Reading through the documentation on the extension, they mentioned an “excellent article by Jim R. Wilson” that explained how the extension works. So I visited that site where he explained about parsers and hooks (no idea) and that the gibberish is generated and cached with the page when the last person who edits the wiki page saves their changes. That is why updating the extension didn’t change the page: because the extension is only used when you save the wiki page. Then the page rendering software sees the gibberish and knows to turn it into a meta tag, converting the gibberish into the content of the tag.
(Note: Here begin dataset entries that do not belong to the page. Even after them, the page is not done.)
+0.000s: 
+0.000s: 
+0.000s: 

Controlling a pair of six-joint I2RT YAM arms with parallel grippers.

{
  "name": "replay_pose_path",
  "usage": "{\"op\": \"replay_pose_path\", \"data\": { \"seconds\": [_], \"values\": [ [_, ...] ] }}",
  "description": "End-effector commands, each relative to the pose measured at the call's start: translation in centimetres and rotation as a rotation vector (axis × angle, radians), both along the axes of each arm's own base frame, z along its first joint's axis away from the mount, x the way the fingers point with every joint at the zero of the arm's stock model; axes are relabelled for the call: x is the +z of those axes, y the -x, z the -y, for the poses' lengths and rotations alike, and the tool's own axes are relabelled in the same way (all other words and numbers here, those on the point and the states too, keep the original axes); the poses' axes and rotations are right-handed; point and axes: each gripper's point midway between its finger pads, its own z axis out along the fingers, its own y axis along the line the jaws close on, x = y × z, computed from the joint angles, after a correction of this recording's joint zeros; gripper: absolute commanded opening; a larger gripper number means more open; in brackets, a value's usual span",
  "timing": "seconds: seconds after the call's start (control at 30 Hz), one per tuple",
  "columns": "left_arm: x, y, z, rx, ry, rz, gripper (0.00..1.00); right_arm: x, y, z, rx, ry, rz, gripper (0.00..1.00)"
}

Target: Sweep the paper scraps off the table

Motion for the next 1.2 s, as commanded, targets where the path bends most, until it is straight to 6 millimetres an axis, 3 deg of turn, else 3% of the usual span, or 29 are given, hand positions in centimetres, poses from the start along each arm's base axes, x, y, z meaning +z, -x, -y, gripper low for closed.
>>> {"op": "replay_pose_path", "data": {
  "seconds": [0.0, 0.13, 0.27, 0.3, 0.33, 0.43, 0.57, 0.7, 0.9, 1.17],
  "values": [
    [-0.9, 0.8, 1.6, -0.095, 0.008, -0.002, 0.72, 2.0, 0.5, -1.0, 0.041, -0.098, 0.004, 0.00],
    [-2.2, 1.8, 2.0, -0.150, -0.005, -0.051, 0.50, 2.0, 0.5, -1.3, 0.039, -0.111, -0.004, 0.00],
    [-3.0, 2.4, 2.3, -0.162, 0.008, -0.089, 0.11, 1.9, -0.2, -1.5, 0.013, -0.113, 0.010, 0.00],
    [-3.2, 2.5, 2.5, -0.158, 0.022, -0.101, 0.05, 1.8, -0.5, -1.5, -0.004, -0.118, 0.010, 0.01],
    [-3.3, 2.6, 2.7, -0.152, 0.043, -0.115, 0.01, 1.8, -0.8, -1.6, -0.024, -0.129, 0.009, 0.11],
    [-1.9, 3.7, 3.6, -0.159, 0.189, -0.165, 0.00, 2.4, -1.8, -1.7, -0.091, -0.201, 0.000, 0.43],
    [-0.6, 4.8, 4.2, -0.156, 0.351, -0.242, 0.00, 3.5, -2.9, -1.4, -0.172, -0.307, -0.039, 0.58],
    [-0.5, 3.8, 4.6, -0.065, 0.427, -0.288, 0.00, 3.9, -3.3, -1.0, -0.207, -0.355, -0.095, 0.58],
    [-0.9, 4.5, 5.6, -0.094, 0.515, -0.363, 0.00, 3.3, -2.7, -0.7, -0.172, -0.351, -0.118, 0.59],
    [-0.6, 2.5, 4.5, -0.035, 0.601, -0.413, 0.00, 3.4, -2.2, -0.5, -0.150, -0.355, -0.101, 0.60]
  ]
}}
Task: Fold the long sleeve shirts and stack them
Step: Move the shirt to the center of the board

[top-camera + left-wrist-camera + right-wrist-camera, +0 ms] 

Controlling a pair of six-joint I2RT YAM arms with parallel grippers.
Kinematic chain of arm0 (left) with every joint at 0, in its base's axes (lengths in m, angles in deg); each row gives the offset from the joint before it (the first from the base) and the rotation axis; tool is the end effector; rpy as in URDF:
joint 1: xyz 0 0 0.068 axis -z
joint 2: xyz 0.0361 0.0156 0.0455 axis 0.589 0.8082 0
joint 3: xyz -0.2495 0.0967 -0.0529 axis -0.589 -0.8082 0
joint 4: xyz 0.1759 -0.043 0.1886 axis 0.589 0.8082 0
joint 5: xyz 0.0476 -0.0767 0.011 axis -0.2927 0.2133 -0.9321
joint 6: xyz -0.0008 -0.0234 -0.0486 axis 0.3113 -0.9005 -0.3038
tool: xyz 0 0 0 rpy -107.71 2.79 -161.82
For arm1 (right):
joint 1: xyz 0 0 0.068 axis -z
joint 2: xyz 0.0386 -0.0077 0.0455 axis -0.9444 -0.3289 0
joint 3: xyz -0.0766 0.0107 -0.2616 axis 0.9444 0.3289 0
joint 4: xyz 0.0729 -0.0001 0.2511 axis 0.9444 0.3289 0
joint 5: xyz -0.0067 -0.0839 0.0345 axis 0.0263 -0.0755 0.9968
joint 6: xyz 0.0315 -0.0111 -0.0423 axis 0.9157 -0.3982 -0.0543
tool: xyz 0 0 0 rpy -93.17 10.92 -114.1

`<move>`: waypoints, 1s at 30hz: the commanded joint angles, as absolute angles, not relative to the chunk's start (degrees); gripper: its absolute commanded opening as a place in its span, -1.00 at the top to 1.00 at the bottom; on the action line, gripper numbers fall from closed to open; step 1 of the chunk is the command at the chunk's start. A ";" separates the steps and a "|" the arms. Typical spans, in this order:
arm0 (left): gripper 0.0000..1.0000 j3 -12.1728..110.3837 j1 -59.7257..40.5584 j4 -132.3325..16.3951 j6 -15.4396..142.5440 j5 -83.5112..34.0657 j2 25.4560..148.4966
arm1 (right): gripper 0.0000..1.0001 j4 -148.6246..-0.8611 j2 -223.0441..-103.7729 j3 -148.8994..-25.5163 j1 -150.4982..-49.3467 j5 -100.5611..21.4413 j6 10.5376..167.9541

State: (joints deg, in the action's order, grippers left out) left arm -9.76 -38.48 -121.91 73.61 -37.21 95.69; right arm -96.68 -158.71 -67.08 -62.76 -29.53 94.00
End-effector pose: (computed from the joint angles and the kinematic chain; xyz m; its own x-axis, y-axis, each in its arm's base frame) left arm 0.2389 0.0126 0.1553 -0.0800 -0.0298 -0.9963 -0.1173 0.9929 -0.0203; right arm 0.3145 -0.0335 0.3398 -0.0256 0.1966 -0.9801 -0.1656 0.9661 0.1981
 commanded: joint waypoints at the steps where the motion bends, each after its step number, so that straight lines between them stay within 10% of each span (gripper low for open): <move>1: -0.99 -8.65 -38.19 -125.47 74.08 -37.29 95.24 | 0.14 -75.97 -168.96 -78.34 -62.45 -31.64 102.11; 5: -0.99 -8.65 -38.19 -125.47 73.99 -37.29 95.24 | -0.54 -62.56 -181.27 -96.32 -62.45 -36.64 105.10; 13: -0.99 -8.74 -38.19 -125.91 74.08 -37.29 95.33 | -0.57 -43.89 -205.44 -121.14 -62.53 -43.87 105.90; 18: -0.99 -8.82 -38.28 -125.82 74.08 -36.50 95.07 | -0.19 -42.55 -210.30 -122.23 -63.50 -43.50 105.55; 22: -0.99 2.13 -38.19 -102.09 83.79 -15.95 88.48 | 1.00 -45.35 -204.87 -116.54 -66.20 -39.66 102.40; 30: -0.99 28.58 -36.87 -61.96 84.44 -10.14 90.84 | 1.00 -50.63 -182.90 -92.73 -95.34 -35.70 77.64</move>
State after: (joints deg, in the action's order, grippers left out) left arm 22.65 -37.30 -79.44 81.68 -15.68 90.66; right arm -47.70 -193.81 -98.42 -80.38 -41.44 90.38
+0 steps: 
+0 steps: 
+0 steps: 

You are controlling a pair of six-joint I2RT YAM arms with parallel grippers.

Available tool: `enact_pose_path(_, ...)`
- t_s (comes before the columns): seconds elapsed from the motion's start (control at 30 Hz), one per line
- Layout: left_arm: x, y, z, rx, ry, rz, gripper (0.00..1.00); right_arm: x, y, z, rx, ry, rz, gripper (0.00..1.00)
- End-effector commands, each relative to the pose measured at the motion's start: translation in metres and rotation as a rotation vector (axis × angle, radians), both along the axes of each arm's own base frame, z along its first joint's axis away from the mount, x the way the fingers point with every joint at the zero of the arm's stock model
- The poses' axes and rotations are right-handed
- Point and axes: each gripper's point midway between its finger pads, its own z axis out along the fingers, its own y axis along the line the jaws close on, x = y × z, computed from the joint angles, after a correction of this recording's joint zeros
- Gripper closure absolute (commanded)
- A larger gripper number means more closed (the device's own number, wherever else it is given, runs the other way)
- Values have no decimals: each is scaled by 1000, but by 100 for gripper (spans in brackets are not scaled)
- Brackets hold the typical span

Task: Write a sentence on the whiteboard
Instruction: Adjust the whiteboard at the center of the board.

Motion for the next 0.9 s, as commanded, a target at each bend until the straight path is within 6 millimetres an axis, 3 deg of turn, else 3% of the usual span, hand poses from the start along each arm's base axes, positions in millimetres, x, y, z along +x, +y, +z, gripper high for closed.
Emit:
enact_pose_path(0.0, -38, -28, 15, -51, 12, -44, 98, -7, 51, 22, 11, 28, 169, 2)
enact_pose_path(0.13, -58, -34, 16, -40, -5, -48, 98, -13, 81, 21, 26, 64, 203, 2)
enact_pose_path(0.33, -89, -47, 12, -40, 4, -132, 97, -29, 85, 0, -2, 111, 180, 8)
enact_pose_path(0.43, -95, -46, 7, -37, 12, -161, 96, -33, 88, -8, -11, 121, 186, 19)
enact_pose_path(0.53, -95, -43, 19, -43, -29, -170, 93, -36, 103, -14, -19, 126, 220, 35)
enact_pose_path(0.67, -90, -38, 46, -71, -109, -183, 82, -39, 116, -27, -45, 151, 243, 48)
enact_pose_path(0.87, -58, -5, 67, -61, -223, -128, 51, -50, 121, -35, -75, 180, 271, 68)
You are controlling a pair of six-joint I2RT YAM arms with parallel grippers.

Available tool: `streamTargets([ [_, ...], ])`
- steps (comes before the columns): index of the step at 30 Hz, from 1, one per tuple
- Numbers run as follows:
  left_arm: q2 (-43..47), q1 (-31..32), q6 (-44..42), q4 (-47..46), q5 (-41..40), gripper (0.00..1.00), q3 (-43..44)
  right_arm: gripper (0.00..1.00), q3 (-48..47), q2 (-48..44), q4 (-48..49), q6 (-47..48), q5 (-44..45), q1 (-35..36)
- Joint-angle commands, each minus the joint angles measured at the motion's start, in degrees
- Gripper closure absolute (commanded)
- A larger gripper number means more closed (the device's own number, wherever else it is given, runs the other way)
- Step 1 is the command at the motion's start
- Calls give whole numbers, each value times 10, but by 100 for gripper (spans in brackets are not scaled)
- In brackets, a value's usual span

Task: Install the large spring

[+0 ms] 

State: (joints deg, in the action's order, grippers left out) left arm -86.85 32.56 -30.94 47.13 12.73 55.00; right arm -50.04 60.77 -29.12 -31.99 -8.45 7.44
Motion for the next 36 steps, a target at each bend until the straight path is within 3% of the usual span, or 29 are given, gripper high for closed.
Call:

As an example project, the article mentions creating an extension called MetaKeywordsTag (plural Keywords). So that’s funny because the MetaDescriptionTag, which I used to create my MetaKeywordTag, is actually based on MetaKeywordsTag. I wound up inadvertently re-creating the original (except mine works). Thinking maybe other people would like a working meta keywords extension, I renamed my extension MetaKeywordsTag like the original and added a link to it on the MetaKeywordsTag page at WikiMedia. I didn’t want to overwrite the original version (which is stored on the author’s personal wiki, which has not been updated since 2009), but I didn’t want anyone to have to go through what I went through either.